Retype the records below exactly as they stand, omitting the pictures.

**Data extracted from a collection:**
>>>>>

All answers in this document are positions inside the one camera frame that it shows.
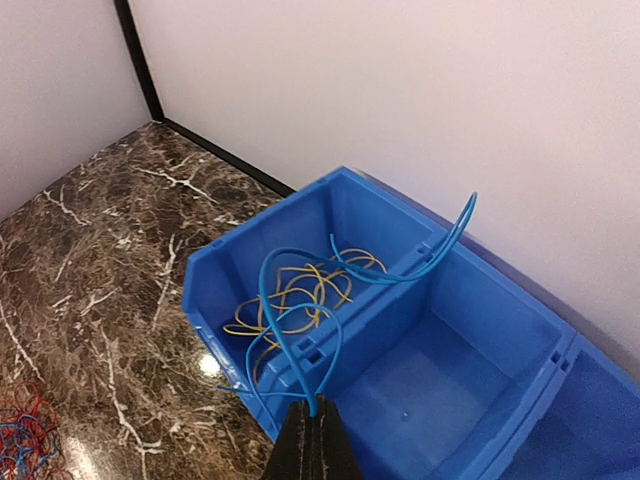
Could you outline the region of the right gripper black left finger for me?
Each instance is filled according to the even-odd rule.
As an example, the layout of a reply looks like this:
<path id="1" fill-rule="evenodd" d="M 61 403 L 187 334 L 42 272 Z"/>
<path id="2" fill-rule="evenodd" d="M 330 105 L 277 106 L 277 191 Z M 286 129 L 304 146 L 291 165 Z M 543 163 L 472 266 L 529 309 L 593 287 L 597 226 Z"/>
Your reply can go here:
<path id="1" fill-rule="evenodd" d="M 310 479 L 313 419 L 306 401 L 290 405 L 287 417 L 263 471 L 264 479 Z"/>

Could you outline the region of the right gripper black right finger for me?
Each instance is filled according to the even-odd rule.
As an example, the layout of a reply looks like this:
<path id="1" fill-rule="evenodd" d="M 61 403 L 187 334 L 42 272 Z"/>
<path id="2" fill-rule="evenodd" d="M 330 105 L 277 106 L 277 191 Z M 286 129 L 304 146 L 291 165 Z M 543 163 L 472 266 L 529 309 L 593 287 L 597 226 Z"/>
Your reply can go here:
<path id="1" fill-rule="evenodd" d="M 362 479 L 349 437 L 337 406 L 317 396 L 318 411 L 312 418 L 312 478 Z"/>

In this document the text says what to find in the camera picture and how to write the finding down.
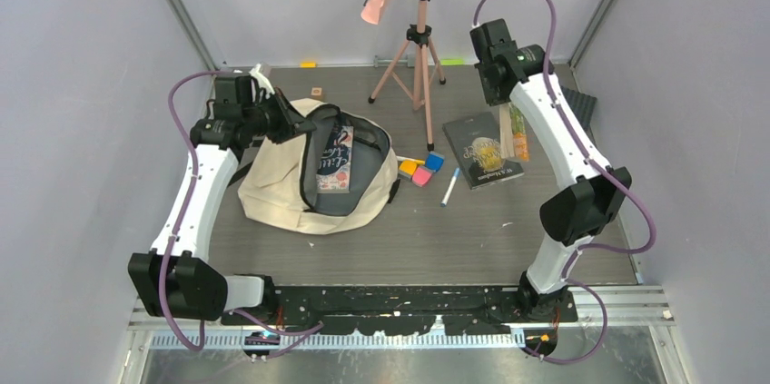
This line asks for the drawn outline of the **black hardcover book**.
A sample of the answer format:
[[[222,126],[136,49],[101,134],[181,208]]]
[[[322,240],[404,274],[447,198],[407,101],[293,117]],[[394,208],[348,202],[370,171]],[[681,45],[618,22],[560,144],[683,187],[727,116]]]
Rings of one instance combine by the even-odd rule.
[[[442,129],[471,190],[524,175],[520,163],[501,156],[499,124],[491,112],[444,123]]]

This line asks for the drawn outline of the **white patterned book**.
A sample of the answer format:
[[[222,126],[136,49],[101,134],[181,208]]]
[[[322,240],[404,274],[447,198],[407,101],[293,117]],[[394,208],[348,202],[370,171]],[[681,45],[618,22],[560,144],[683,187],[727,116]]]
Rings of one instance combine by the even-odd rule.
[[[350,191],[353,127],[334,124],[316,173],[319,193]]]

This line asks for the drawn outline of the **orange green paperback book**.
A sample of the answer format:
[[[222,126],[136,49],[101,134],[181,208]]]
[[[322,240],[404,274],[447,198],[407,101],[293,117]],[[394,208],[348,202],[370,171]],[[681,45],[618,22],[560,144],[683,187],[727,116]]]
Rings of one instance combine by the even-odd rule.
[[[499,129],[501,157],[517,162],[528,162],[530,155],[526,120],[513,103],[505,103],[499,107]]]

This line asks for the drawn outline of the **beige canvas backpack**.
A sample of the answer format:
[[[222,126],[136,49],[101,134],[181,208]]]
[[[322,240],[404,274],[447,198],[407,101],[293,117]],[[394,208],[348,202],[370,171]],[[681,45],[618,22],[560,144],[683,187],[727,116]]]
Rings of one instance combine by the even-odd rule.
[[[276,144],[266,141],[238,189],[245,215],[305,234],[359,229],[392,201],[399,185],[391,136],[372,120],[313,99],[293,101],[316,130]],[[350,191],[319,193],[316,173],[332,126],[353,127]]]

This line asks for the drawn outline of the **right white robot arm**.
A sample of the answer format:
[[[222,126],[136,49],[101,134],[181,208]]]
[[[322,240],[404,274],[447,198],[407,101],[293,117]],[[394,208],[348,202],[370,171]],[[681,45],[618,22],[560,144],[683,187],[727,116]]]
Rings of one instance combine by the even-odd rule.
[[[522,112],[557,179],[558,193],[539,209],[545,238],[516,293],[521,314],[543,320],[565,299],[579,252],[616,218],[631,175],[590,141],[541,46],[518,47],[502,19],[473,27],[469,36],[486,103]]]

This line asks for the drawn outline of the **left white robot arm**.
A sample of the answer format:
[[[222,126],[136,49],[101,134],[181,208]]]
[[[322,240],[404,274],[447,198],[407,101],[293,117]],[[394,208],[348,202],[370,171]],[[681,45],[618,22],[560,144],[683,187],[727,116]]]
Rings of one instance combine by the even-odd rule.
[[[213,79],[213,105],[191,129],[172,115],[188,150],[183,181],[166,223],[149,251],[131,256],[128,274],[151,316],[214,321],[243,308],[254,322],[266,324],[279,309],[271,278],[223,276],[210,266],[213,225],[243,153],[255,140],[286,143],[316,127],[260,65],[203,75]]]

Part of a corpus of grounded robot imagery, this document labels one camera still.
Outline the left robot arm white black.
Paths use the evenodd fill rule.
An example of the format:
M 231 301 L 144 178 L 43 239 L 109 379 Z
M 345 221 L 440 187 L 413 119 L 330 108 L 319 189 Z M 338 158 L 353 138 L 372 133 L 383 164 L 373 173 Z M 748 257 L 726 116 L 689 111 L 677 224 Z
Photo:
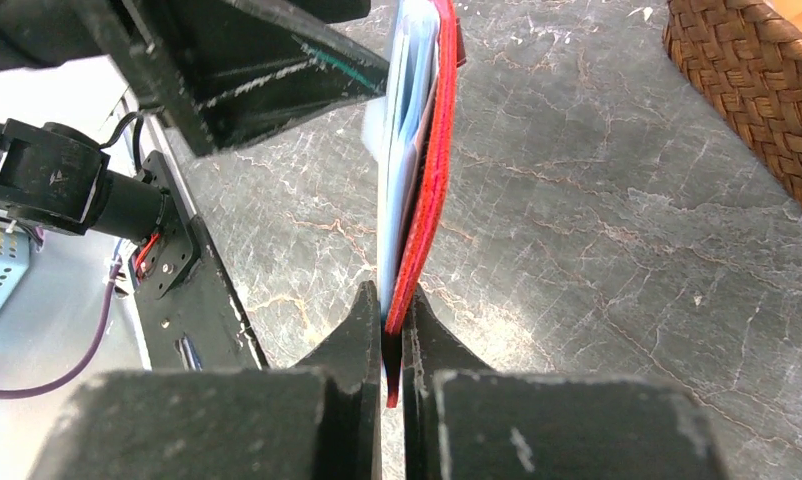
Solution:
M 337 30 L 367 1 L 0 1 L 0 72 L 106 56 L 138 109 L 205 157 L 261 143 L 385 92 L 388 63 Z M 70 235 L 141 241 L 164 193 L 108 169 L 108 143 L 0 122 L 0 209 Z

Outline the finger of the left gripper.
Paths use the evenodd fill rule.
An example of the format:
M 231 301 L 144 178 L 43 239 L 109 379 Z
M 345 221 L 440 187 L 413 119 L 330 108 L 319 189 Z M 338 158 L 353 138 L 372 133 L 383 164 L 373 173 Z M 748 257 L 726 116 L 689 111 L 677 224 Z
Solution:
M 382 96 L 388 62 L 340 33 L 367 1 L 77 1 L 140 108 L 207 156 Z

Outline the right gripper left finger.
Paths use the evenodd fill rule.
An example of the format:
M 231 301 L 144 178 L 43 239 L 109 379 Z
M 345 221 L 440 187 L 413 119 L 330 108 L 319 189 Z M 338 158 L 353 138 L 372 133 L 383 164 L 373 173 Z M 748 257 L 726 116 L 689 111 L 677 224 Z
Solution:
M 34 479 L 377 479 L 380 308 L 360 284 L 294 366 L 114 371 L 63 405 Z

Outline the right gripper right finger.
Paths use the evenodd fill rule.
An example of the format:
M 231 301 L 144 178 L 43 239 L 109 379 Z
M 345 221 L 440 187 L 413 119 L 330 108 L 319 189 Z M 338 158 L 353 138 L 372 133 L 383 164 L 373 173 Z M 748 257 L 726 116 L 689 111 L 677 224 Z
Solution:
M 410 479 L 725 479 L 705 411 L 632 375 L 498 372 L 417 291 L 402 334 Z

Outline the red card holder wallet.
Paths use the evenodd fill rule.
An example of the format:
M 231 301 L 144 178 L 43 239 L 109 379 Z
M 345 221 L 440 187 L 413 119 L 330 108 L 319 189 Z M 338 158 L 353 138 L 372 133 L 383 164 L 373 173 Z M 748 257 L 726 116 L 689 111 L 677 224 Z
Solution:
M 401 333 L 447 198 L 458 69 L 465 47 L 451 1 L 399 3 L 384 94 L 362 140 L 378 167 L 376 287 L 389 408 L 400 399 Z

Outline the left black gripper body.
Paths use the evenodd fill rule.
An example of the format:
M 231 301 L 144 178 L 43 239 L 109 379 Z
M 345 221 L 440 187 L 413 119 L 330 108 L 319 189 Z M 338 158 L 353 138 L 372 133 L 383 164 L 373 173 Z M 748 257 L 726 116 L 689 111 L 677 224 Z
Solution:
M 369 73 L 372 52 L 335 29 L 368 1 L 0 1 L 0 71 L 161 53 L 188 73 L 314 57 Z

<<<<<

**Answer box:**
All answers in this document are positions inside the one camera frame that it shows.
Could you outline the region of the right gripper black left finger for me?
Each instance is filled according to the even-odd rule.
As an example, the layout of a reply looks like this:
<path id="1" fill-rule="evenodd" d="M 61 403 L 187 334 L 42 272 Z"/>
<path id="2" fill-rule="evenodd" d="M 330 105 L 277 106 L 277 191 Z M 286 129 L 304 146 L 291 165 Z M 543 163 L 472 266 L 529 309 L 593 287 L 597 226 Z"/>
Your reply can go here:
<path id="1" fill-rule="evenodd" d="M 310 479 L 313 419 L 306 401 L 290 405 L 287 417 L 263 471 L 264 479 Z"/>

Could you outline the region of the right gripper black right finger for me?
Each instance is filled according to the even-odd rule.
As an example, the layout of a reply looks like this:
<path id="1" fill-rule="evenodd" d="M 61 403 L 187 334 L 42 272 Z"/>
<path id="2" fill-rule="evenodd" d="M 330 105 L 277 106 L 277 191 Z M 286 129 L 304 146 L 291 165 Z M 543 163 L 472 266 L 529 309 L 593 287 L 597 226 Z"/>
Your reply can go here:
<path id="1" fill-rule="evenodd" d="M 362 479 L 349 437 L 337 406 L 317 396 L 318 411 L 312 418 L 312 478 Z"/>

In this document the text says what to find in the camera picture and how to write the finding down.
This line asks for the drawn outline of the **black hardcover book**.
A sample of the answer format:
[[[222,126],[136,49],[101,134],[181,208]]]
[[[322,240],[404,274],[447,198],[407,101],[293,117]],[[394,208],[348,202],[370,171]],[[681,45],[618,22],[560,144],[683,187],[727,116]]]
Rings of one instance combine by the even-odd rule.
[[[442,129],[471,190],[524,175],[520,163],[501,156],[499,124],[491,112],[444,123]]]

This line asks for the drawn outline of the **white patterned book**.
A sample of the answer format:
[[[222,126],[136,49],[101,134],[181,208]]]
[[[322,240],[404,274],[447,198],[407,101],[293,117]],[[394,208],[348,202],[370,171]],[[681,45],[618,22],[560,144],[683,187],[727,116]]]
Rings of one instance combine by the even-odd rule.
[[[350,191],[353,127],[334,124],[316,173],[319,193]]]

This line asks for the drawn outline of the **orange green paperback book**.
A sample of the answer format:
[[[222,126],[136,49],[101,134],[181,208]]]
[[[322,240],[404,274],[447,198],[407,101],[293,117]],[[394,208],[348,202],[370,171]],[[681,45],[618,22],[560,144],[683,187],[727,116]]]
Rings of one instance combine by the even-odd rule.
[[[499,129],[501,157],[517,162],[528,162],[530,155],[526,120],[513,103],[505,103],[499,107]]]

This line asks for the drawn outline of the **beige canvas backpack**.
A sample of the answer format:
[[[222,126],[136,49],[101,134],[181,208]]]
[[[322,240],[404,274],[447,198],[407,101],[293,117]],[[394,208],[348,202],[370,171]],[[681,45],[618,22],[560,144],[683,187],[727,116]]]
Rings of one instance combine by the even-odd rule.
[[[276,144],[266,141],[238,189],[245,215],[305,234],[359,229],[392,201],[399,185],[391,136],[372,120],[313,99],[293,101],[316,130]],[[350,191],[319,193],[316,173],[332,126],[353,127]]]

This line asks for the drawn outline of the **right white robot arm**.
A sample of the answer format:
[[[222,126],[136,49],[101,134],[181,208]]]
[[[322,240],[404,274],[447,198],[407,101],[293,117]],[[394,208],[348,202],[370,171]],[[681,45],[618,22],[560,144],[683,187],[727,116]]]
Rings of one instance combine by the even-odd rule.
[[[522,112],[557,179],[558,193],[539,209],[545,238],[516,293],[521,314],[543,320],[565,299],[579,252],[616,218],[631,175],[590,141],[541,46],[518,47],[502,19],[473,27],[469,36],[486,103]]]

This line asks for the drawn outline of the **left white robot arm**.
A sample of the answer format:
[[[222,126],[136,49],[101,134],[181,208]]]
[[[322,240],[404,274],[447,198],[407,101],[293,117]],[[394,208],[348,202],[370,171]],[[681,45],[618,22],[560,144],[683,187],[727,116]]]
Rings of one instance combine by the even-odd rule.
[[[213,79],[213,105],[191,129],[172,115],[188,150],[183,181],[166,223],[149,251],[131,256],[128,274],[151,316],[214,321],[243,308],[254,322],[266,324],[279,309],[271,278],[223,276],[210,266],[213,225],[243,153],[255,140],[286,143],[316,127],[260,65],[203,75]]]

Part of a corpus of grounded robot imagery, this document labels one camera still.
Outline the left robot arm white black.
Paths use the evenodd fill rule.
An example of the format:
M 231 301 L 144 178 L 43 239 L 109 379 Z
M 345 221 L 440 187 L 413 119 L 330 108 L 319 189 Z M 338 158 L 353 138 L 372 133 L 383 164 L 373 173 Z M 748 257 L 726 116 L 689 111 L 677 224 Z
Photo:
Solution:
M 337 30 L 367 1 L 0 1 L 0 72 L 106 56 L 138 109 L 205 157 L 261 143 L 385 92 L 388 63 Z M 70 235 L 141 241 L 164 193 L 108 169 L 108 143 L 0 122 L 0 209 Z

Outline the finger of the left gripper.
Paths use the evenodd fill rule.
An example of the format:
M 231 301 L 144 178 L 43 239 L 109 379 Z
M 345 221 L 440 187 L 413 119 L 330 108 L 319 189 Z M 338 158 L 353 138 L 372 133 L 383 164 L 373 173 Z M 748 257 L 726 116 L 689 111 L 677 224 Z
Solution:
M 382 96 L 388 62 L 340 33 L 367 1 L 77 1 L 140 108 L 207 156 Z

Outline the right gripper left finger.
Paths use the evenodd fill rule.
An example of the format:
M 231 301 L 144 178 L 43 239 L 109 379 Z
M 345 221 L 440 187 L 413 119 L 330 108 L 319 189 Z M 338 158 L 353 138 L 372 133 L 383 164 L 373 173 Z M 748 257 L 726 116 L 689 111 L 677 224 Z
Solution:
M 34 479 L 377 479 L 380 308 L 360 284 L 294 366 L 114 371 L 63 405 Z

Outline the right gripper right finger.
Paths use the evenodd fill rule.
An example of the format:
M 231 301 L 144 178 L 43 239 L 109 379 Z
M 345 221 L 440 187 L 413 119 L 330 108 L 319 189 Z M 338 158 L 353 138 L 372 133 L 383 164 L 373 173 Z M 748 257 L 726 116 L 689 111 L 677 224 Z
Solution:
M 410 479 L 725 479 L 705 411 L 632 375 L 498 372 L 417 291 L 402 334 Z

Outline the red card holder wallet.
Paths use the evenodd fill rule.
An example of the format:
M 231 301 L 144 178 L 43 239 L 109 379 Z
M 345 221 L 440 187 L 413 119 L 330 108 L 319 189 Z M 338 158 L 353 138 L 372 133 L 383 164 L 373 173 Z M 748 257 L 726 116 L 689 111 L 677 224 Z
Solution:
M 401 333 L 447 198 L 458 69 L 465 47 L 451 1 L 399 3 L 384 94 L 362 140 L 378 167 L 376 287 L 389 408 L 400 399 Z

Outline the left black gripper body.
Paths use the evenodd fill rule.
An example of the format:
M 231 301 L 144 178 L 43 239 L 109 379 Z
M 345 221 L 440 187 L 413 119 L 330 108 L 319 189 Z M 338 158 L 353 138 L 372 133 L 383 164 L 373 173 Z M 748 257 L 726 116 L 689 111 L 677 224 Z
Solution:
M 369 73 L 372 52 L 335 29 L 368 1 L 0 1 L 0 71 L 161 53 L 188 73 L 314 57 Z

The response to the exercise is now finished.